Re Gustavo Arellano's “Cry of the Lone Wolf” [May 23]: Nativo Lopez's recent strategy of writing columns in the Spanish-language weeklies is just another wrinkle in what he has always done: gain power and wealth by taking advantage of the ignorance and fear of immigrants. His lies, gross exaggerations and homophobia in his recent columns would be laughable if it weren't for the fact that many of the readers of these Spanish weeklies are slurping at the teats of his propaganda machine. In Nativo's world, one isn't allowed to be politically active in one's neighborhood unless one is in a heterosexual marriage and has school-aged children. While we have no problem with people knowing we are gay, Nativo's description of us as a gay couple with no children (not true, we have two children; it happens) was included in one of Nativo's Contacto columns for no other reason than to capitalize on the homophobia that exists in the Spanish-speaking immigrant population. His description of the readership of OC Weekly as “alternative lifestyle” likewise capitalizes on this homophobia.
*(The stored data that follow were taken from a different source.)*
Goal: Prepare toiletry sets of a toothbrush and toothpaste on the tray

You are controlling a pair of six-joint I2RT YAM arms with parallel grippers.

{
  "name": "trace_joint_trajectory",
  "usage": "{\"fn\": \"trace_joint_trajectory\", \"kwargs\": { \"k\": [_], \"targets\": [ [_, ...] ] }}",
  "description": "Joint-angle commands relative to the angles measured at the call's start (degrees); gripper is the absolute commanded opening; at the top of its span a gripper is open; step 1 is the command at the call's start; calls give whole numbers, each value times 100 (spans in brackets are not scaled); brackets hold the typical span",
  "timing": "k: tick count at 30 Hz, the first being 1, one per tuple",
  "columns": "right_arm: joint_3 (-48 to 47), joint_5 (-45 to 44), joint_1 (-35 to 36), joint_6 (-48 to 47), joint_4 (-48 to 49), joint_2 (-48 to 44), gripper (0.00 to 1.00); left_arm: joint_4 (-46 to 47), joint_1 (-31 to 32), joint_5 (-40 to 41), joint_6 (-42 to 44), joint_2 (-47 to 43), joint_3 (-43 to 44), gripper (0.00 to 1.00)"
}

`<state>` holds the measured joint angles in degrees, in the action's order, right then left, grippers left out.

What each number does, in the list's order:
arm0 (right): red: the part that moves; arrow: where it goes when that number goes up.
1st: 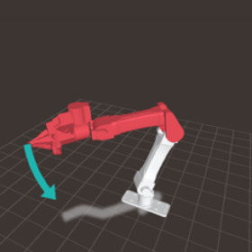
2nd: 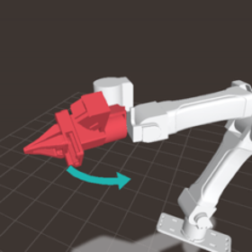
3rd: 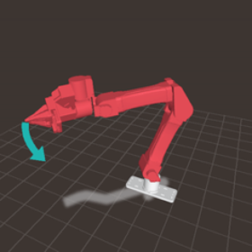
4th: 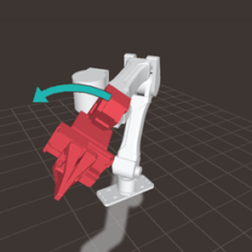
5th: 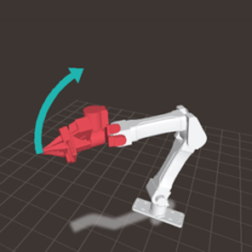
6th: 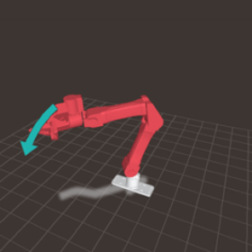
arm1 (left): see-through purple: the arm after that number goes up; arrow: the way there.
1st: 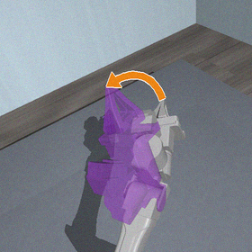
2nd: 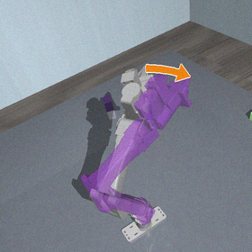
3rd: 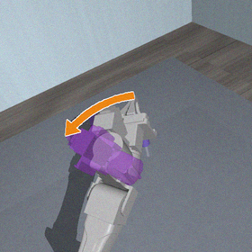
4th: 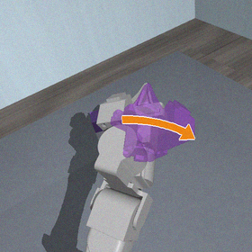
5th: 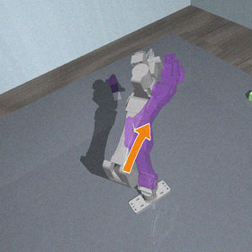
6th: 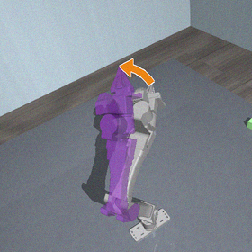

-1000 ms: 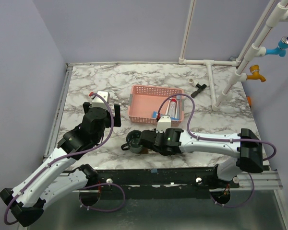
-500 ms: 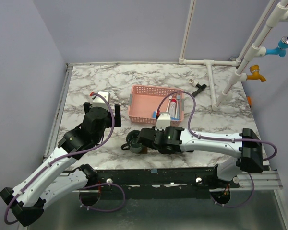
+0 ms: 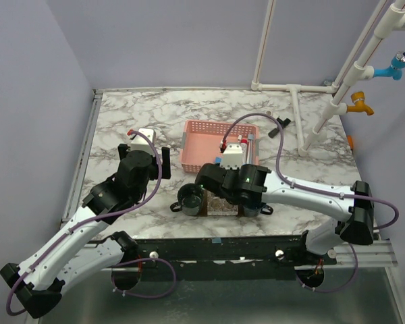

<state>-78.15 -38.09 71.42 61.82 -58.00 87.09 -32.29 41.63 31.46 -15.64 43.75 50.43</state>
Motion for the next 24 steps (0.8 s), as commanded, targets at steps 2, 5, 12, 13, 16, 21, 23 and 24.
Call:
{"fn": "trace_joint_trajectory", "kwargs": {
  "k": [2,5,12,13,16,21,23,24],
  "targets": [
    [-211,-46,-618,-847,104,-164,32,5,-31,91,-20,19,117,96],
    [-153,186,-1066,-1255,390,-210,32,5,-27,121,-11,42,108,96],
    [-100,643,-2034,-2067,1041,16,35,-2,-31,172,26,117,124,96],
    [-74,766,-2195,-2162,1188,70,36,-5,-25,205,32,117,124,96],
    [-69,1071,-2579,-2402,1493,273,36,-13,-28,245,56,134,124,97],
    [-257,1312,-2966,-2633,1796,779,43,-5,-32,241,70,165,142,99],
    [-384,1348,-3092,-2696,1824,1036,45,3,-30,215,70,172,142,99],
    [-439,1338,-3150,-2731,1855,1129,46,4,-32,209,70,172,142,99]
  ]
}}
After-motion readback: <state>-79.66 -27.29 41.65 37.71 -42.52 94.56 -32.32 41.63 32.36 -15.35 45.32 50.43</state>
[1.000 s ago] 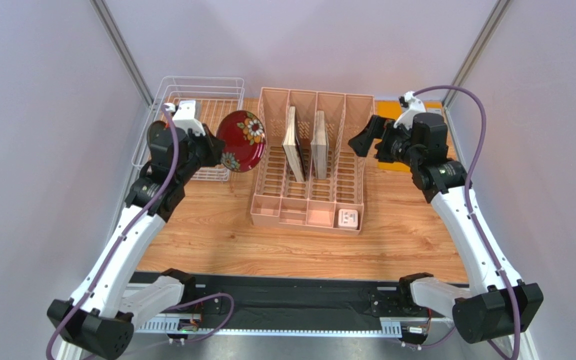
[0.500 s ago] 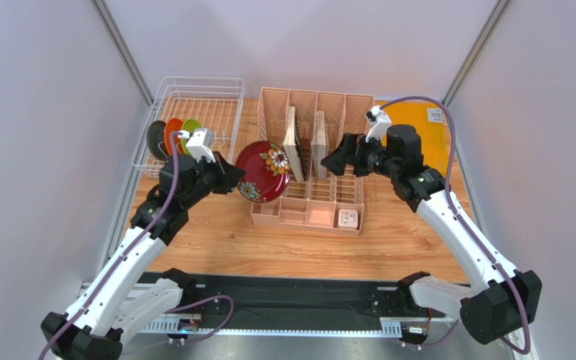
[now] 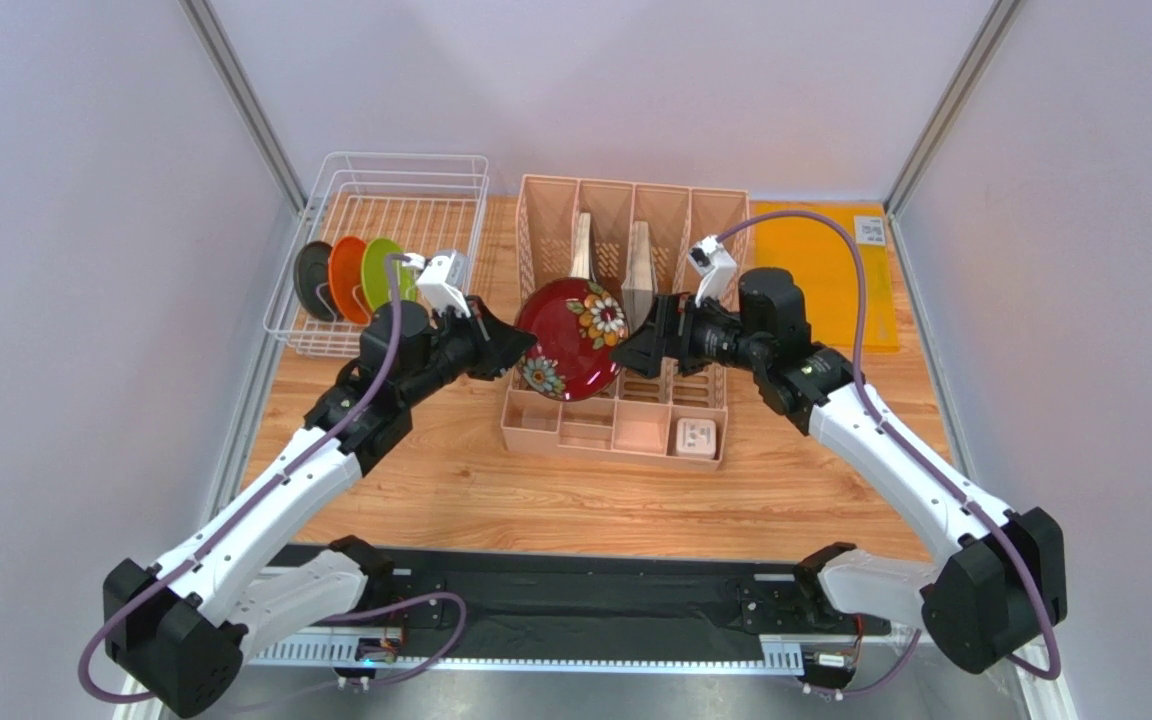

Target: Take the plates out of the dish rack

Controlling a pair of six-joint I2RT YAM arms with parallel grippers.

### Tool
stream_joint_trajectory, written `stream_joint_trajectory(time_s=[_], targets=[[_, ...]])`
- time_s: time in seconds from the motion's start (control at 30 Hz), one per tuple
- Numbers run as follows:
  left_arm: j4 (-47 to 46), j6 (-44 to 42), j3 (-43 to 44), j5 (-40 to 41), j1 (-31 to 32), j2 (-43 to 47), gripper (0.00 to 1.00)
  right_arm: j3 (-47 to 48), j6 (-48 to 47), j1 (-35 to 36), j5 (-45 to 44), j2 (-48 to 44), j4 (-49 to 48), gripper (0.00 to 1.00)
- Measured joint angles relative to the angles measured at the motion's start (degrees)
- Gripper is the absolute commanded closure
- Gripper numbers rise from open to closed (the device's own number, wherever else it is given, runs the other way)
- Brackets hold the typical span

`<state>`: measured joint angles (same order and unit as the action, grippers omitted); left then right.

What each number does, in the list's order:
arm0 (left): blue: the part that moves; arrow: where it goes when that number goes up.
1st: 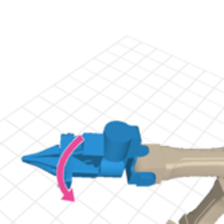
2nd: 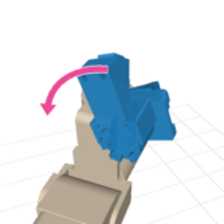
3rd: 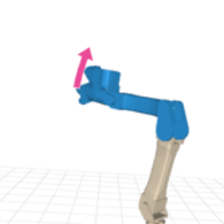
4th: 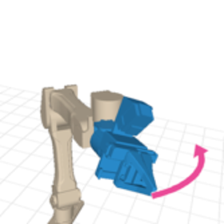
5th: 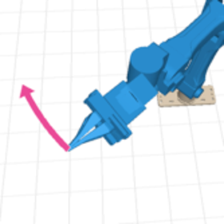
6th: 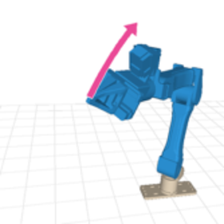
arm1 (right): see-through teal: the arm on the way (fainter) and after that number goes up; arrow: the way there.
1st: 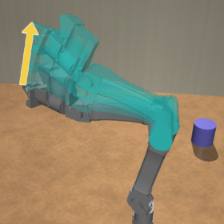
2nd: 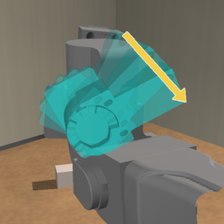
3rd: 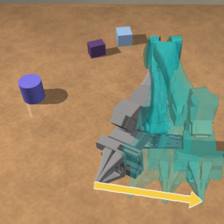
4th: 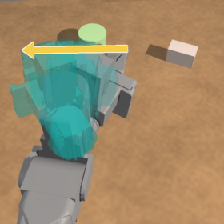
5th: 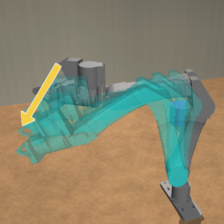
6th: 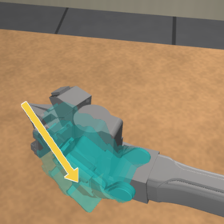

Meanwhile, in the English-speaking community, Nativo feigns being gay-friendly and solicits the endorsement of the Elections Committee of the County of Orange (ECCO), a gay political action committee. And ECCO has eagerly prostituted itself to Nativo and his union connections [Matt Coker's “A Clockwork Orange,” Feb. 27]. Ironically, gay-friendly state Senator Joe Dunn and situationally gay-friendly state Assembly member Lou Correa are frequent contributors to Contacto and listed as “colaboradores.” Isn't it time for Dunn and Correa to distance themselves from Nativo's homophobia and his political extortions? At least they should tell him to shut the “f” up.

Dave Hoen
Darren Shippen
Santa Ana

NURSE NICK

Is Nick Schou a journalist or hit man for hire? The California Nurses Association (CNA), a small Northern California union desperately trying to grow, attacks the nation's largest health-care union and Mr. Schou finds it appropriate to only interview folks from the CNA [“Nursing a Grudge,” May 16]? Oh, I forgot! He did quote a Service Employees International Union (SEIU) press release. Mr. Schou must have taken the same journalism courses as Jayson Blair. After all, Mr. Schou's article is pretty much a cut-and-paste job from the CNA's website. Any real journalist would have dug some more for the real story, and asked questions like, “Why is an impotent union (and an impotent politician) attacking the nation's largest, most progressive union of health-care workers?” Since I'm not a journalist, I'll leave the task of uncovering that answer to someone who is.

John L. Simmons
Sacramento

Nick Schou responds:I've written at least a dozen articles about SEIU that have been tremendously supportive—especially regarding SEIU's efforts to organize Orange County janitors—and not once do I get a letter from an SEIU organizer thanking me for my reporting. Then I write one article that criticizes the union and now, all of a sudden, I'm a “hit man for hire.” Rather than reveal any factual inaccuracies, plagiarisms or made-up material in my article, Simmons simply prefers to compare me to Jayson Blair because I didn't call—nor did my article imply that I called—SEIU before the story came out. By the way, Mr. Simmons, the next time you write a letter to the editor defending SEIU, you might want to point out that you're a field representative and organizer for SEIU Local 250 in Northern California.

COPY CAT-ER

I spoke at an ACLU Upton Sinclair awards ceremony in San Pedro on May 9, and I want to thank the OC Weekly Calendar for providing me with a crowd-wowing opening line. I simply read from your listing of lectures at UC Irvine: “Jeanne J. Kirkpatrick discusses the important relationship between human rights and democracy with a straight face. . . . Then go and listen to someone who isn't an asshole—David Barsamian.” Whoever gets those subversive plugs in deserves kudos.

David Barsamian
Director, Alternative Radio
Boulder, Colorado

The editor responds:Thank our lovely and clever Calendar editor, Stacy Davies.